Exercise: In the material below, find the line with "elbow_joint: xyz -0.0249" and the line with "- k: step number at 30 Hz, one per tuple", then output those two lines and every line between them, exactly.

--- Data Enclosed Below ---

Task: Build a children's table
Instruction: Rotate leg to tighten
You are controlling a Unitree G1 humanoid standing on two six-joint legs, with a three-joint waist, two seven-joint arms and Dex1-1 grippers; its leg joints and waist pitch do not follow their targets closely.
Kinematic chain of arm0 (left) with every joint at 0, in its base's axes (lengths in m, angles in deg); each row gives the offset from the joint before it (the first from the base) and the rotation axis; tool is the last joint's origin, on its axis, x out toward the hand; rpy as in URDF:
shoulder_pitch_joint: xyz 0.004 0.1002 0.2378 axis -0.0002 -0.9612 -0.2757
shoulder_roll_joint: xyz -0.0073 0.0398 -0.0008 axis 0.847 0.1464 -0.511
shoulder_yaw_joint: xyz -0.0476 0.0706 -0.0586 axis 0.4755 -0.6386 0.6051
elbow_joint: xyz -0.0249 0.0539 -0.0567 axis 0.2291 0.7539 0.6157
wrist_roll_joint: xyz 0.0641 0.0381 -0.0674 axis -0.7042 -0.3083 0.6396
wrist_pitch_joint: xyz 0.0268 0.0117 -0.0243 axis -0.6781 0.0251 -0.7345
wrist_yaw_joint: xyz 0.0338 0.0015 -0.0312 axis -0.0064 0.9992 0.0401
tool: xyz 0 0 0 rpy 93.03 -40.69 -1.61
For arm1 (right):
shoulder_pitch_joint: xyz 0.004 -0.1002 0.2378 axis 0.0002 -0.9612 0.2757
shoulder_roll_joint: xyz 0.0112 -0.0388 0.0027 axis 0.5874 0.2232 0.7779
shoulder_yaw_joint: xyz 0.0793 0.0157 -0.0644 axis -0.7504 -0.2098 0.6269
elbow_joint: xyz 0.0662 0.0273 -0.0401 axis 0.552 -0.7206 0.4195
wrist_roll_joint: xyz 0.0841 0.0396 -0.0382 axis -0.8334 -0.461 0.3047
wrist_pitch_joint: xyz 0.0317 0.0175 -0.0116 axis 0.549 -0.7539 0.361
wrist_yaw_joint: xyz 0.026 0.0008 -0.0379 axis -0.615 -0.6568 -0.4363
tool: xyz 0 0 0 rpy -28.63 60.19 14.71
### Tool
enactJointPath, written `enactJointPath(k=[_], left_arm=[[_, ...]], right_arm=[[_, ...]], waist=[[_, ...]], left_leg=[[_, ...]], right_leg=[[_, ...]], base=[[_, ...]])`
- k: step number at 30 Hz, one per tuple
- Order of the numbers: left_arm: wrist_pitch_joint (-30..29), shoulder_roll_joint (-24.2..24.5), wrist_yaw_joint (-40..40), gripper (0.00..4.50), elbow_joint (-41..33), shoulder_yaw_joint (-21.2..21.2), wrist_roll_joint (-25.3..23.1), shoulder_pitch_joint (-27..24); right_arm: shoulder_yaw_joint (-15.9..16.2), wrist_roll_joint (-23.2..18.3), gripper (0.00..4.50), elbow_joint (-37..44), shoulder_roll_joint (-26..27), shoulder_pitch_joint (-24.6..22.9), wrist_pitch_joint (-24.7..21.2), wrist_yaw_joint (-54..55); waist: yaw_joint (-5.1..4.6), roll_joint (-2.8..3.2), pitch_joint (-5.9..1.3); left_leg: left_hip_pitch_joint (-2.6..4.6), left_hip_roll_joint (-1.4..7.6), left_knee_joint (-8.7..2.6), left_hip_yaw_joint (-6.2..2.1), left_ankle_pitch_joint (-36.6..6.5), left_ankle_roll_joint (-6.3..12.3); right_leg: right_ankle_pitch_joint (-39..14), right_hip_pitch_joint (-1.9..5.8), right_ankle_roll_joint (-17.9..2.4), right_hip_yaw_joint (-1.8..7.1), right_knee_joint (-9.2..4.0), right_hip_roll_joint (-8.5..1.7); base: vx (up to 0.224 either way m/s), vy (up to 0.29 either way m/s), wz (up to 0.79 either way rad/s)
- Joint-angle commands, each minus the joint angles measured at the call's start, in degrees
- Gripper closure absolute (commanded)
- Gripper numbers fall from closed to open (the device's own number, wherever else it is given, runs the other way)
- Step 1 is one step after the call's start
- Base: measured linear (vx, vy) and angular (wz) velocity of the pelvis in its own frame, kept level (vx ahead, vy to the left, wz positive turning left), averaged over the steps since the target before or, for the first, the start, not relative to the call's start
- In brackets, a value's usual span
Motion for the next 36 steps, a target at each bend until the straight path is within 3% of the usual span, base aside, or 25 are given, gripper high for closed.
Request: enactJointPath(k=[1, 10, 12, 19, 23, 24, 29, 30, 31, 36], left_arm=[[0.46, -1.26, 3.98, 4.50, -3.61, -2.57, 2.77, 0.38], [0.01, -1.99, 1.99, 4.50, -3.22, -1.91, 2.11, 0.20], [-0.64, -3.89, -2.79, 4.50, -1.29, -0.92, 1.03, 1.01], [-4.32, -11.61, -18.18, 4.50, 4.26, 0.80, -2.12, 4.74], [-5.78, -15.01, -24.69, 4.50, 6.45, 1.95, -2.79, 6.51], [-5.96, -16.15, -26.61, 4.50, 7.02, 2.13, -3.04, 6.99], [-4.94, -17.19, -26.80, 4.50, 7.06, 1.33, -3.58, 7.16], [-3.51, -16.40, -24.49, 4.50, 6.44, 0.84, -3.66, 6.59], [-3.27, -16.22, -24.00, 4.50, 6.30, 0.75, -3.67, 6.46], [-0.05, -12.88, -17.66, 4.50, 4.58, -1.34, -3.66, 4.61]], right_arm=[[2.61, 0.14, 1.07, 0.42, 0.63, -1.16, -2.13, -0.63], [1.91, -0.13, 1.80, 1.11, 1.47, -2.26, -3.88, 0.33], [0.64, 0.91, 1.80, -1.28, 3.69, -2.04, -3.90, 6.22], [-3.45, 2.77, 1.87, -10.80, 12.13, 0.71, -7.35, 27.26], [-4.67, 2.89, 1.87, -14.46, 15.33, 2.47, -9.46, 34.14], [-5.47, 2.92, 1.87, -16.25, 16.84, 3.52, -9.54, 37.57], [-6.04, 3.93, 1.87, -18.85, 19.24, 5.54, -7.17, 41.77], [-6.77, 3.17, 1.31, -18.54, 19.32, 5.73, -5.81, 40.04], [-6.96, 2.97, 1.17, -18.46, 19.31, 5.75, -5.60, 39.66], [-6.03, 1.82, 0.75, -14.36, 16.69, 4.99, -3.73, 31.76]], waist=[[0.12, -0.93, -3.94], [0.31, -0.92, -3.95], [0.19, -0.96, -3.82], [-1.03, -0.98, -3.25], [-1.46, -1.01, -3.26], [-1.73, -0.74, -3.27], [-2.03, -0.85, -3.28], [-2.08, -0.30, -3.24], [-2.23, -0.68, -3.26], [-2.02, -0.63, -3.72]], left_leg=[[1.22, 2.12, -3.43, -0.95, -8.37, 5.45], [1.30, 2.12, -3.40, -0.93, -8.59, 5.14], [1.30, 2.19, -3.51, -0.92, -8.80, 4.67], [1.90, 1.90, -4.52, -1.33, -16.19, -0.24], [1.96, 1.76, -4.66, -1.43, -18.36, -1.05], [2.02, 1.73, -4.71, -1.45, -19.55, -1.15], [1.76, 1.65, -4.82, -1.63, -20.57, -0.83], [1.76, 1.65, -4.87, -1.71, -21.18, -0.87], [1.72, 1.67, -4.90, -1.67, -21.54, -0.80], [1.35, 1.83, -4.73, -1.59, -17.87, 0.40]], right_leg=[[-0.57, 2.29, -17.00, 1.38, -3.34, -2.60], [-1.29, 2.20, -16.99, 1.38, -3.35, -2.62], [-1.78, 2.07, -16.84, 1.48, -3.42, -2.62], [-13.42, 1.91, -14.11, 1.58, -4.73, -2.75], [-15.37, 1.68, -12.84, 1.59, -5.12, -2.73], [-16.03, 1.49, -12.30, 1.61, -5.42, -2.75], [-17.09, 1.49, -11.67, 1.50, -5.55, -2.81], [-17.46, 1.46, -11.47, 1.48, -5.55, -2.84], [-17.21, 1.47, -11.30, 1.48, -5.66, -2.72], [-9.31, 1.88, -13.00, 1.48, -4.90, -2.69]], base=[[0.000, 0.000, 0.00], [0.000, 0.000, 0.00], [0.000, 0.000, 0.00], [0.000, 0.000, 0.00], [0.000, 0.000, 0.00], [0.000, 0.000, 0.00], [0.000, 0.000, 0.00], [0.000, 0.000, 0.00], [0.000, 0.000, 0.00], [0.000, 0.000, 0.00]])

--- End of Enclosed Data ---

Finished exercise:
elbow_joint: xyz -0.0249 0.0539 -0.0567 axis 0.2291 0.7539 0.6157
wrist_roll_joint: xyz 0.0641 0.0381 -0.0674 axis -0.7042 -0.3083 0.6396
wrist_pitch_joint: xyz 0.0268 0.0117 -0.0243 axis -0.6781 0.0251 -0.7345
wrist_yaw_joint: xyz 0.0338 0.0015 -0.0312 axis -0.0064 0.9992 0.0401
tool: xyz 0 0 0 rpy 93.03 -40.69 -1.61
For arm1 (right):
shoulder_pitch_joint: xyz 0.004 -0.1002 0.2378 axis 0.0002 -0.9612 0.2757
shoulder_roll_joint: xyz 0.0112 -0.0388 0.0027 axis 0.5874 0.2232 0.7779
shoulder_yaw_joint: xyz 0.0793 0.0157 -0.0644 axis -0.7504 -0.2098 0.6269
elbow_joint: xyz 0.0662 0.0273 -0.0401 axis 0.552 -0.7206 0.4195
wrist_roll_joint: xyz 0.0841 0.0396 -0.0382 axis -0.8334 -0.461 0.3047
wrist_pitch_joint: xyz 0.0317 0.0175 -0.0116 axis 0.549 -0.7539 0.361
wrist_yaw_joint: xyz 0.026 0.0008 -0.0379 axis -0.615 -0.6568 -0.4363
tool: xyz 0 0 0 rpy -28.63 60.19 14.71
### Tool
enactJointPath, written `enactJointPath(k=[_], left_arm=[[_, ...]], right_arm=[[_, ...]], waist=[[_, ...]], left_leg=[[_, ...]], right_leg=[[_, ...]], base=[[_, ...]])`
- k: step number at 30 Hz, one per tuple

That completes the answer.